Remulla resolution stated that before Dengvaxia was purchased and distributed, “a rigorous bidding process in accordance with existing laws for its procurement was undertaken by the concerned parties.”

Thus, it said, it could not find how the actions or omissions of the three accused could have resulted to reckless imprudence resulting to homicide.

It noted that the only participation of Garin, when she was still with DOH, was that she negotiated with pharmaceutical form Sanofi Pasteur for the purchase of Dengvaxia; submitted funding proposal to the Department of Budget and Management (DBM); issued a certification of exemption of Dengvaxia from the Philippine National Drug Formulary (PNDF); entered into a memorandum of agreement (MOA) with the Department of Interior and Local Government (DILG) and Department of Education (DepEd) for the implementation of the vaccination project; and launched the project on April 4, 2016.

It pointed out that the participation of Ducusin, who then headed the DOJ Family Health Office, was “only her submission of the request for exemption to respondent-appellant Garin and being the officer-in-charge of the expanded program.”

As to Bayugo, the resolution stated that his “only participation was his supervision of the program and users.”

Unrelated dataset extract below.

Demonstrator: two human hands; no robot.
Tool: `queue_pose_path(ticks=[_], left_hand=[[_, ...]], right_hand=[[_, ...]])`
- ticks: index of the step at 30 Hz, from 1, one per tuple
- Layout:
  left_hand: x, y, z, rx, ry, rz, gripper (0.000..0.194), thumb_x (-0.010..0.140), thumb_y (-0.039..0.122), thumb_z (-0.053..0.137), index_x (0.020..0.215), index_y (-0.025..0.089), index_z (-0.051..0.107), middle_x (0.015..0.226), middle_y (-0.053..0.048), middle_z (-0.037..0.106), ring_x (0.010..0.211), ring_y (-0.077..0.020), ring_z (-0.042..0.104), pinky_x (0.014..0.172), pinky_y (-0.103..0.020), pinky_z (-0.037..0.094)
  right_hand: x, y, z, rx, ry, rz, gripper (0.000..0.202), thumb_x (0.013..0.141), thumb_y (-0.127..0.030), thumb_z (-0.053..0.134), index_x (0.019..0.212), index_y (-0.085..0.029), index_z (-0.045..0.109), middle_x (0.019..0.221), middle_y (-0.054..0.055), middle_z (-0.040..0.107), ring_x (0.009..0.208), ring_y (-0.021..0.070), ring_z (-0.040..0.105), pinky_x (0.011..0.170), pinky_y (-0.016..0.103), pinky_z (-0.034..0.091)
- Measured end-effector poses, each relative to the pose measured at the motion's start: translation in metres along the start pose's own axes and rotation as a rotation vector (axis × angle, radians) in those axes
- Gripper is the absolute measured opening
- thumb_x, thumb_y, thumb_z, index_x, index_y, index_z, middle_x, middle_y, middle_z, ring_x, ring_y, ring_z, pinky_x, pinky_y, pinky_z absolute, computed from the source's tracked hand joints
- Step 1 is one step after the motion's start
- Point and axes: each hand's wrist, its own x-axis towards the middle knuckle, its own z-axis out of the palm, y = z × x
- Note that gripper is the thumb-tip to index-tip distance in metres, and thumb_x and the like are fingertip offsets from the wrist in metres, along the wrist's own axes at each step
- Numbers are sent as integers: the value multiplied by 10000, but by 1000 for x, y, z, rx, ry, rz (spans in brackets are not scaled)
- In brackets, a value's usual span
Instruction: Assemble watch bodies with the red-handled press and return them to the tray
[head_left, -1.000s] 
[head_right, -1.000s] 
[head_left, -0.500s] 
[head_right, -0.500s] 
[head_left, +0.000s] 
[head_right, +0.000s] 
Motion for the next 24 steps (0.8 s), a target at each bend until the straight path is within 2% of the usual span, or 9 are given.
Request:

At the same time, Remulla's resolution stated that “it cannot be established that there is any causal link between Dengvaxia vaccination and the deaths alleged in the Complaint-Affidavits.”

“Rigorous scientific studies conducted by the World Health Organization (WHO) and other respected experts clearly point to a contrary conclusion that there is causal link between them,” it said. 

It slao said that the WHO provided information that, following the administration of the Dengvaxia vaccine, “vaccine-related viscerotropic or neurotropic disease should manifest within eight (8) days from vaccination.”

“In the instant case, a perusal of the dates when the last dose of the Dengue vaccine was administered to the complainant’s children and the time their symptoms happened beyond eight (8) days from vaccination,” it pointed out.

Also, the resolution cited that Dr. Scott Halstead, one of the world’s foremost authorities on viruses transmitted by mosquitoes, said that viscerotropism and neutropism are terms that cannot be attributed to a dead person.

It said that Halstead explained during the Senate hearings in 2018 that “what is necessary is to determine the presence of dengue vaccine particles in tissue sample through the use of histopathologic examination.”

“Since it appears that viscerotropism and neurotropism cannot be determined via an autopsy, little to no probative value should be attributed to the PAO (Public Attorney’s Office (PAO) Forensic Reports,” it also said.

The PAO has served as lawyers of the parents of the dead children in the filing of complaints before the DOJ.